WHAT NEEDS TO BE DONE: Given the material below, output exactly the lines from the line with "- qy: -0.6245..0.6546" to the line with "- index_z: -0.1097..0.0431", both ends included, and no other lines.
==*==
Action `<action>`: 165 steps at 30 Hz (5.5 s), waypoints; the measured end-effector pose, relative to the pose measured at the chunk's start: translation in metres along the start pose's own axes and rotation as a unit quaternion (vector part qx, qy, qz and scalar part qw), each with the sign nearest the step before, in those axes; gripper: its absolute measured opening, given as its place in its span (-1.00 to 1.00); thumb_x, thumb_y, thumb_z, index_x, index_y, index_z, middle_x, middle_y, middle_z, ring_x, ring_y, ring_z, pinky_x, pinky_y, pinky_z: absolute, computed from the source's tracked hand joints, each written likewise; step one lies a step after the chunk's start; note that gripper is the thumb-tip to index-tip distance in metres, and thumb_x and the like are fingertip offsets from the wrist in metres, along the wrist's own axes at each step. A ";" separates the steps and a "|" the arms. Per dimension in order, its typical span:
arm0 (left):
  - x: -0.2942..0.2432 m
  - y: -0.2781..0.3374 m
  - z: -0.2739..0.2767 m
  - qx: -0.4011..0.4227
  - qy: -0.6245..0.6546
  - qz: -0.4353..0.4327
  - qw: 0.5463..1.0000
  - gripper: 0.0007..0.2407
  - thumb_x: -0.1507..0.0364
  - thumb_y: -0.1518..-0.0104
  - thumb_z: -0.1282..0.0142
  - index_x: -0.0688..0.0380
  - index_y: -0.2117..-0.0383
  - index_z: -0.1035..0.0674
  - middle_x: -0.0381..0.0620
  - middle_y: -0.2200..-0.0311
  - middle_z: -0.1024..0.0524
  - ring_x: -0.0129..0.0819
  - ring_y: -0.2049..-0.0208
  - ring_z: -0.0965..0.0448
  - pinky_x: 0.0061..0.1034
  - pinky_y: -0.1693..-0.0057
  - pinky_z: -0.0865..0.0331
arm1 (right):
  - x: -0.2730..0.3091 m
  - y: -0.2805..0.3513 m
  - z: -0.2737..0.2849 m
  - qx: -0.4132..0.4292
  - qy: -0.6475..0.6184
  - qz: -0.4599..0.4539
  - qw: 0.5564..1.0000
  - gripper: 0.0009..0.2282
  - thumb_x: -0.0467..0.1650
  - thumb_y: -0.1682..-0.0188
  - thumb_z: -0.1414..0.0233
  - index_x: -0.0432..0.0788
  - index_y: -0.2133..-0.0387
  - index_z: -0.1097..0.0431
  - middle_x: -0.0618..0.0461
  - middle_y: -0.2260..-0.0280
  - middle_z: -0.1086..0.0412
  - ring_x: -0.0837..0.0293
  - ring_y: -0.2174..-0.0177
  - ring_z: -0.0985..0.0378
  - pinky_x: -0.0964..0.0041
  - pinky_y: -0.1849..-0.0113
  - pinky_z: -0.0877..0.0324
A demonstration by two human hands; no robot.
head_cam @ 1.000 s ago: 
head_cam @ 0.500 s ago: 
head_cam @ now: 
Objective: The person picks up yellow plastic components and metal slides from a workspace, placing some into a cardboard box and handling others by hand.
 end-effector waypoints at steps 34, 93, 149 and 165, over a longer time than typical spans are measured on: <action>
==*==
REPLY TO THE EXERCISE:
  - qy: -0.6245..0.6546
  - qz: -0.4353..0.4327
  - qw: 0.5463..1.0000
  - gripper: 0.0007..0.2407
  - thumb_x: -0.1507..0.0364
  - thumb_y: -0.1518..-0.0104
  - thumb_z: -0.1282..0.0142
  - index_x: -0.0688..0.0380
  - index_y: -0.2117..-0.0383
  - index_z: -0.1035..0.0674
  - middle_x: -0.0381..0.0620
  - middle_y: -0.2200..-0.0311
  - middle_z: -0.1024..0.0524
  - ring_x: -0.0129..0.0819
  - ring_y: -0.2049..-0.0208
  - ring_z: -0.0965..0.0448
  - pinky_x: 0.0061..0.1034
  - pinky_y: -0.1693..-0.0057
  - pinky_z: -0.0865..0.0331
arm1 (right):
  - x: -0.2730..0.3091 m
  - y: -0.2805..0.3513 m
  - z: -0.2737..0.2849 m
  - qx: -0.4132..0.4292
  - qy: -0.6475..0.6184
  - qz: -0.4599..0.4539
  - qw: 0.5564..1.0000
  - gripper: 0.0009..0.2282
  - thumb_x: -0.0467..0.1650
  - thumb_y: -0.1682..-0.0188
  - thumb_z: -0.1414..0.0233
  - index_x: -0.0432..0.0788
  - index_y: -0.2133..-0.0387
  - index_z: -0.1097..0.0431

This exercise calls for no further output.